▼
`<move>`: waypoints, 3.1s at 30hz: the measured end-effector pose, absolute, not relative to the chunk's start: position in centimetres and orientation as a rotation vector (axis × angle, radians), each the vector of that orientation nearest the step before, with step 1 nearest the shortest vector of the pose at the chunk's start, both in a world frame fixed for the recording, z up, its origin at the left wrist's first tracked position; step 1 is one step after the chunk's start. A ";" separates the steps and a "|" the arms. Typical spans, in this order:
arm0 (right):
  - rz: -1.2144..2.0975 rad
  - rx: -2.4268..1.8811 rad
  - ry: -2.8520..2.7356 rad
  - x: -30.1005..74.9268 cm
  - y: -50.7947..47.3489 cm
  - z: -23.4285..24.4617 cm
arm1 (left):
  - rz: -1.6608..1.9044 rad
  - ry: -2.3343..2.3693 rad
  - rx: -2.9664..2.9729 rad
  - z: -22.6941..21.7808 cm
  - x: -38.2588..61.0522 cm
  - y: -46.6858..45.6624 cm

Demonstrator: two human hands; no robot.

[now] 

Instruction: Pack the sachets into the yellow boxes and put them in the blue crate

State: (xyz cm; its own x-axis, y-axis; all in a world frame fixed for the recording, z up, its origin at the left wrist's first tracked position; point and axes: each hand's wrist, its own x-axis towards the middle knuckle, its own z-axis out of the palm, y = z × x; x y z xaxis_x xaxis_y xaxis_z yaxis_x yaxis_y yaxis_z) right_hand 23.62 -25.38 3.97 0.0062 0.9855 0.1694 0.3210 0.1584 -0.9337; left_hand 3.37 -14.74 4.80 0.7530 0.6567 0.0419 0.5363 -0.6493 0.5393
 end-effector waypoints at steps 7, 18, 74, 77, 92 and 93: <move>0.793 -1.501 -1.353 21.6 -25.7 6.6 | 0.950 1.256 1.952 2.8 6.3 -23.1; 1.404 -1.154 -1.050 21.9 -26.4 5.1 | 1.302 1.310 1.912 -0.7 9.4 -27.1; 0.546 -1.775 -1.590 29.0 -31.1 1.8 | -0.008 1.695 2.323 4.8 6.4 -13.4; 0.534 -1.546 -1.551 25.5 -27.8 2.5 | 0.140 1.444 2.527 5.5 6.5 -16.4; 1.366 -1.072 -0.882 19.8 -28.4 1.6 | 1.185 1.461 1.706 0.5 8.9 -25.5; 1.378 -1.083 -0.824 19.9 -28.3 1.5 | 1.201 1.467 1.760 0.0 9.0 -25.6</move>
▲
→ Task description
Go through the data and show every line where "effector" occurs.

→ Written response
`<move>`: waypoints, 3.1s at 30hz: the measured end-effector pose, absolute, not relative to the chunk's start: position in centimetres and orientation as a rotation vector (axis × angle, radians), each the vector of that orientation nearest the step before, with step 1 nearest the shortest vector of the pose at the chunk's start, both in a world frame fixed for the recording, z up, its origin at the left wrist's first tracked position; step 1 is one step after the chunk's start. A ";" separates the steps and a "|" the arms. Typical spans, in this order:
 end-effector waypoints at steps 7, 18, 74, 77, 92 and 93: <move>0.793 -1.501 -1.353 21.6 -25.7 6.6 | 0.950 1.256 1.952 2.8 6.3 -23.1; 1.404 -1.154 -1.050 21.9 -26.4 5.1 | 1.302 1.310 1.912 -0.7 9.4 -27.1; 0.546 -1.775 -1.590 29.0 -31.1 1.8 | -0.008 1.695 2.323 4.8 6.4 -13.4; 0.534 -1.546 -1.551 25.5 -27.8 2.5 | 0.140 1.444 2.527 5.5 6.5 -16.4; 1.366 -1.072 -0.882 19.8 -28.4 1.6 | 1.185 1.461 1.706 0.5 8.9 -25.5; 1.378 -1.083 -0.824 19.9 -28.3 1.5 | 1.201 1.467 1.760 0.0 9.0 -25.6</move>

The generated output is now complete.